Building a Brand on Innovation
Ingrid is the inventor of the original and much-loved Bellaband, which wraps around the waist to help pregnant women keep their pants in place. “I invented it in about 15 minutes,” recalls Ingrid, who used a tube top to keep her own pants up when pregnant with daughter Isabel. Within a year of patenting the Bellaband, Ingrid launched Ingrid+Isabel, headquartered in San Francisco.
A Texas native, Ingrid credits her father with passing on the knack for innovation. “He grew up very poor on a farm and had to work with what they had,” she says. “He was a tinkerer who later became an engineer. I learned to problem solve at every turn from growing up around his inventiveness and mathematical mind.”

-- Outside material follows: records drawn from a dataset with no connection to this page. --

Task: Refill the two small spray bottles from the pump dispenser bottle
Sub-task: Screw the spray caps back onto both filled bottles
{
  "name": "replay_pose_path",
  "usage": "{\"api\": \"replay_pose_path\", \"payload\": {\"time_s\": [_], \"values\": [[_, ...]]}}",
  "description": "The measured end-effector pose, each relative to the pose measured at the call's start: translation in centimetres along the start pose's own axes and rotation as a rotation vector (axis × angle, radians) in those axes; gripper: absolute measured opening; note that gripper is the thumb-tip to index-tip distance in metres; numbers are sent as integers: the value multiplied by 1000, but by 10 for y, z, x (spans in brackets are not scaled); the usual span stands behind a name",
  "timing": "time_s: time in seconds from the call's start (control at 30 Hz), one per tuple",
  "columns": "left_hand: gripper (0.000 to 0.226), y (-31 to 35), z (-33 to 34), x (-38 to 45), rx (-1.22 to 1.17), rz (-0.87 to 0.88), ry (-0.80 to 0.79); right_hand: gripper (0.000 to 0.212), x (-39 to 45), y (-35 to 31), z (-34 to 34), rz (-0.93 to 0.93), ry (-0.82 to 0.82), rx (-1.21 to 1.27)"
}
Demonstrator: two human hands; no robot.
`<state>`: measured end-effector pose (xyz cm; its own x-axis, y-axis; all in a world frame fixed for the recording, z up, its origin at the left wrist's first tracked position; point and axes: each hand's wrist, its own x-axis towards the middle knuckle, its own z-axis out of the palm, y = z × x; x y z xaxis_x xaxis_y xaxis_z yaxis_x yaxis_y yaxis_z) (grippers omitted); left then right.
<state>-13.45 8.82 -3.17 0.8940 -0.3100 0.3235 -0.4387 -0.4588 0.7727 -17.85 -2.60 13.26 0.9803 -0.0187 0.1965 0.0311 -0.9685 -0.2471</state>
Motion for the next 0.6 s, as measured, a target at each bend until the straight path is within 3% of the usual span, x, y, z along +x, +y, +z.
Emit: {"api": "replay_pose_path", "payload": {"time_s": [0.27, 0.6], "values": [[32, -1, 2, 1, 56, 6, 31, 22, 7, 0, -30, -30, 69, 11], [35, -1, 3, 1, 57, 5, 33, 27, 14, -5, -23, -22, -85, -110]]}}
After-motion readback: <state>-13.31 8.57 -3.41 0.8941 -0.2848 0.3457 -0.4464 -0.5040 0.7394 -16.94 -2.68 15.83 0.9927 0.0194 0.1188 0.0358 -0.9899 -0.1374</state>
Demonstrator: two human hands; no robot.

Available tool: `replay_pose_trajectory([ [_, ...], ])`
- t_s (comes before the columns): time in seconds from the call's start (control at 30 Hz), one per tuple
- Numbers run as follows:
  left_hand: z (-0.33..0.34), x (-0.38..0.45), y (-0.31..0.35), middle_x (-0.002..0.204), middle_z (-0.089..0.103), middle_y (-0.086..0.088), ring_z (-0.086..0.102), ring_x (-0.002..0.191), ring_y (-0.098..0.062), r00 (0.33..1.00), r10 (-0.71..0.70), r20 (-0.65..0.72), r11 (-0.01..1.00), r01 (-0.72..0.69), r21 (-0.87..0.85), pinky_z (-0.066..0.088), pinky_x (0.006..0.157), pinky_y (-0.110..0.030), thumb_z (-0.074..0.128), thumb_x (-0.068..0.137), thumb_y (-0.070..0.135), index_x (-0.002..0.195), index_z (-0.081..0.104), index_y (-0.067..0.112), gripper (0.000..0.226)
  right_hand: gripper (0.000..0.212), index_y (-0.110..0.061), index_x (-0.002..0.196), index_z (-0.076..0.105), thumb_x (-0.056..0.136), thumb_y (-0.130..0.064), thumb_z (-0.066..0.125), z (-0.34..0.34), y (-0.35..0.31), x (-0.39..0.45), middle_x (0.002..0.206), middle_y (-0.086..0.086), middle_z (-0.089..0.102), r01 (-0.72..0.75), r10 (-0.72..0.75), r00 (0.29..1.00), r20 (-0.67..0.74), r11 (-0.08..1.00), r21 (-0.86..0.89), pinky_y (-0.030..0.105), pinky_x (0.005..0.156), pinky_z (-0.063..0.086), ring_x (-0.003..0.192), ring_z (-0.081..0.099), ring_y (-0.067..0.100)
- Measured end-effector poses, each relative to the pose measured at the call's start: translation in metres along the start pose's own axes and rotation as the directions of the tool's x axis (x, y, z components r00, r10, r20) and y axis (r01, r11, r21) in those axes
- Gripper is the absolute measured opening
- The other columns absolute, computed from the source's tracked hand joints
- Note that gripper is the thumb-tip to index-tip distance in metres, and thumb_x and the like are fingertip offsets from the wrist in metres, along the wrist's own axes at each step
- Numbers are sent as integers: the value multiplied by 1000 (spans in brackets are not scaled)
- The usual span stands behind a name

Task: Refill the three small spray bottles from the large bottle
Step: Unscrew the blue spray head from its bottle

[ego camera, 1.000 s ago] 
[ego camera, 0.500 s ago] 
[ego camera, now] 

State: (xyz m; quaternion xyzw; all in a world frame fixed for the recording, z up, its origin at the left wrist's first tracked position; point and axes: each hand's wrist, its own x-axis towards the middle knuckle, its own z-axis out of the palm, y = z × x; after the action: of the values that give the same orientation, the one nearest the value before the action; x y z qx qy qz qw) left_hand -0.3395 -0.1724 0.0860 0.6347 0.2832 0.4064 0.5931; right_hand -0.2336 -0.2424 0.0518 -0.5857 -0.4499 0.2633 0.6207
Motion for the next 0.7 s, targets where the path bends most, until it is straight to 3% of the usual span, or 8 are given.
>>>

More than 20 years in business, Ingrid is still growing as a market leader. In 2023, she attended the Finance and Accounting for the Nonfinancial Executive program at Stanford, which helps executives make better financial management decisions to increase the value of their companies. “The program gave me a greater understanding of financial operations,” says Ingrid, who hails from a marketing and advertising background. “I was captivated the entire time.” She says the program gave her the tools and confidence to lead her business into the future — which includes plans to grow and potentially purchase another company.
As her business flourishes, Ingrid is committed to supporting moms in need. Through partnerships with several nonprofits, the company has donated over $2 million in maternity and nursing essentials to moms with children in neonatal intensive care, victims of domestic violence, and homeless mothers working to get back on their feet.
“I have two daughters who have their whole lives ahead of them,” Ingrid reflects. “And I serve women who are carrying and bringing new life into this world. We all want the same thing for our children, so we need to champion other women and do it together. Our children are the most important reason we do what we do.”